Work instructions »
Skip every image and restate the data word for word.

-------

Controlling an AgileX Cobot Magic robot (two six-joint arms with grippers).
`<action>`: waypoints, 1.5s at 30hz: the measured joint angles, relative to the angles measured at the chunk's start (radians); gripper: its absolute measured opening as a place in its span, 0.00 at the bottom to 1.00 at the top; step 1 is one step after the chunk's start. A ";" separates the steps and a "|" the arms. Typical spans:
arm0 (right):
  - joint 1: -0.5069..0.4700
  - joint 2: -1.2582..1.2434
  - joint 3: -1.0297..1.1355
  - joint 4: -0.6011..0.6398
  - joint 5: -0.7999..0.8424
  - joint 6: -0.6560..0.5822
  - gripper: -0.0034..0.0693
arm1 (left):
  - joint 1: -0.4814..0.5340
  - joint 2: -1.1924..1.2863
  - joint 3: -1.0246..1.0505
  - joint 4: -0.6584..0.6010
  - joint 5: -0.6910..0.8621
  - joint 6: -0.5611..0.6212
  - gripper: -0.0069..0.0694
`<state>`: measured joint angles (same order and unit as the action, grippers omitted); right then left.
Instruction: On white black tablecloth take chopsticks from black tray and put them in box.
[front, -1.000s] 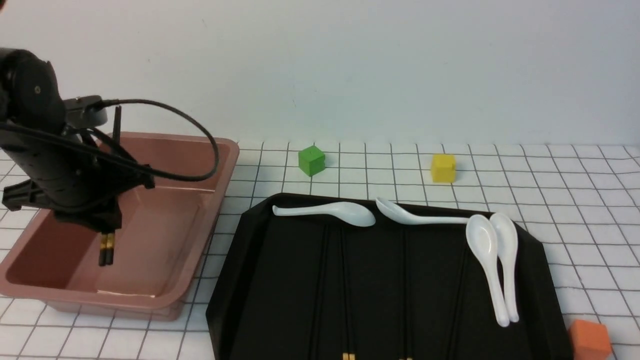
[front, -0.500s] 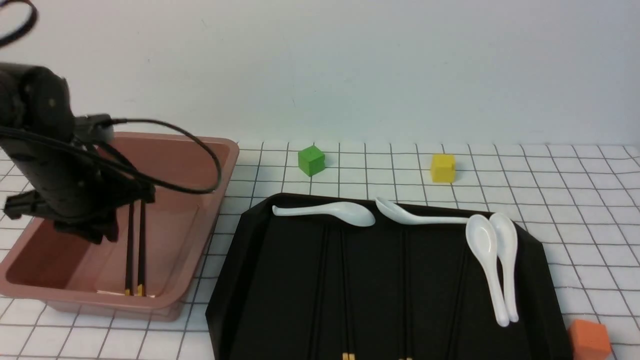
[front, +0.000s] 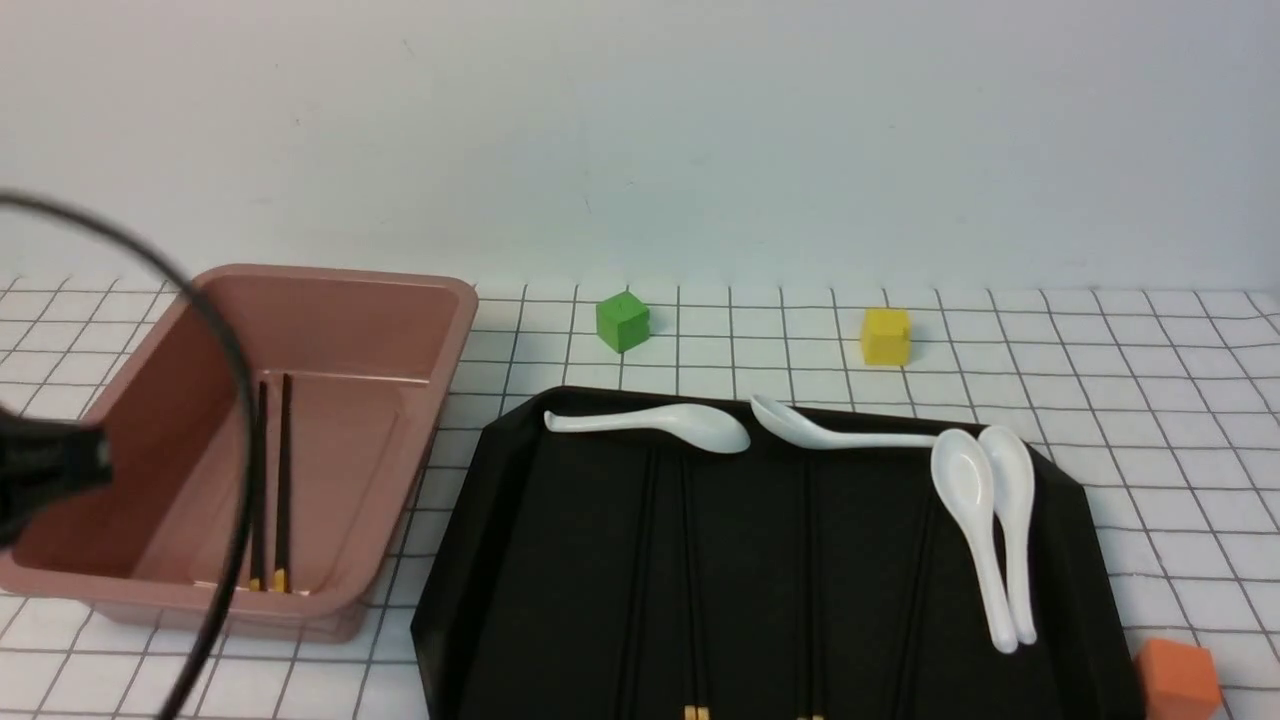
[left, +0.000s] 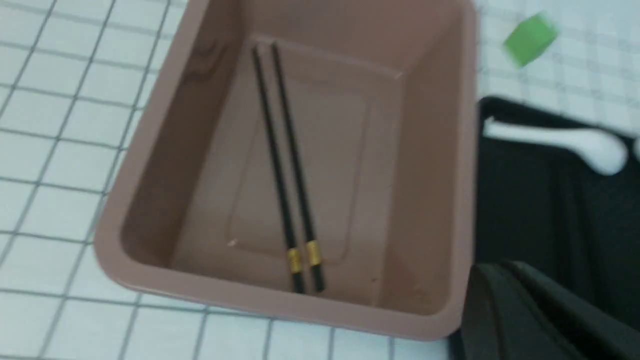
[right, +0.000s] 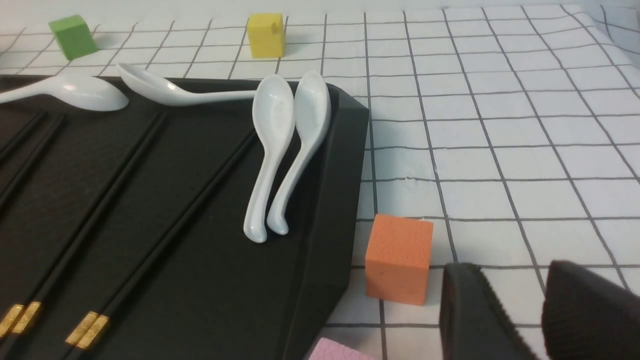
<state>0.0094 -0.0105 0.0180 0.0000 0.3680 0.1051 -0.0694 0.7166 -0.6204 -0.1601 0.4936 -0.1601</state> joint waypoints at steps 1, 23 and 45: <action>0.000 0.000 0.000 0.000 0.000 0.000 0.38 | 0.000 -0.091 0.080 -0.043 -0.063 0.013 0.07; 0.000 0.000 0.000 0.000 0.000 0.000 0.38 | 0.000 -0.729 0.459 -0.200 -0.273 0.027 0.07; 0.000 0.000 0.000 0.000 0.000 0.000 0.38 | 0.000 -0.729 0.644 -0.131 -0.271 0.077 0.07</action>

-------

Output below »
Controlling an AgileX Cobot Magic robot (two six-joint arms with grippers).
`<action>`: waypoints, 1.5s at 30hz: the measured joint angles, relative to the angles measured at the chunk's start (radians); gripper: its absolute measured opening as a place in its span, 0.00 at the bottom to 1.00 at the top; step 1 is one step after the chunk's start. A ";" separates the steps and a "|" the arms. Typical spans:
arm0 (right):
  - joint 1: -0.5069..0.4700
  - joint 2: -1.2582..1.2434
  - joint 3: -1.0297..1.1355
  - joint 4: -0.6011..0.6398
  - joint 5: -0.7999..0.8424
  - joint 6: -0.6560..0.5822
  - gripper: -0.0034..0.0693
arm1 (left):
  - joint 1: -0.4814..0.5340
  - joint 2: -1.1924..1.2863
  - joint 3: -1.0246..1.0505
  - joint 4: -0.6584..0.6010
  - joint 5: -0.6910..0.8621
  - joint 6: -0.5611..0.6212
  - gripper: -0.0069..0.0694
`<state>`: measured joint angles (same order and unit as the action, grippers omitted); right then left.
Instruction: On white black tablecloth take chopsticks from black tray and put them in box.
[front, -1.000s] 
[front, -0.500s] 
[front, +0.000s] 
[left, +0.000s] 
[right, +0.000s] 
<state>0.0094 -0.0105 0.0180 0.0000 0.3680 0.1051 -0.0694 0.7166 -0.6204 -0.1601 0.4936 -0.1601</state> joint waypoints at steps 1, 23 and 45: <action>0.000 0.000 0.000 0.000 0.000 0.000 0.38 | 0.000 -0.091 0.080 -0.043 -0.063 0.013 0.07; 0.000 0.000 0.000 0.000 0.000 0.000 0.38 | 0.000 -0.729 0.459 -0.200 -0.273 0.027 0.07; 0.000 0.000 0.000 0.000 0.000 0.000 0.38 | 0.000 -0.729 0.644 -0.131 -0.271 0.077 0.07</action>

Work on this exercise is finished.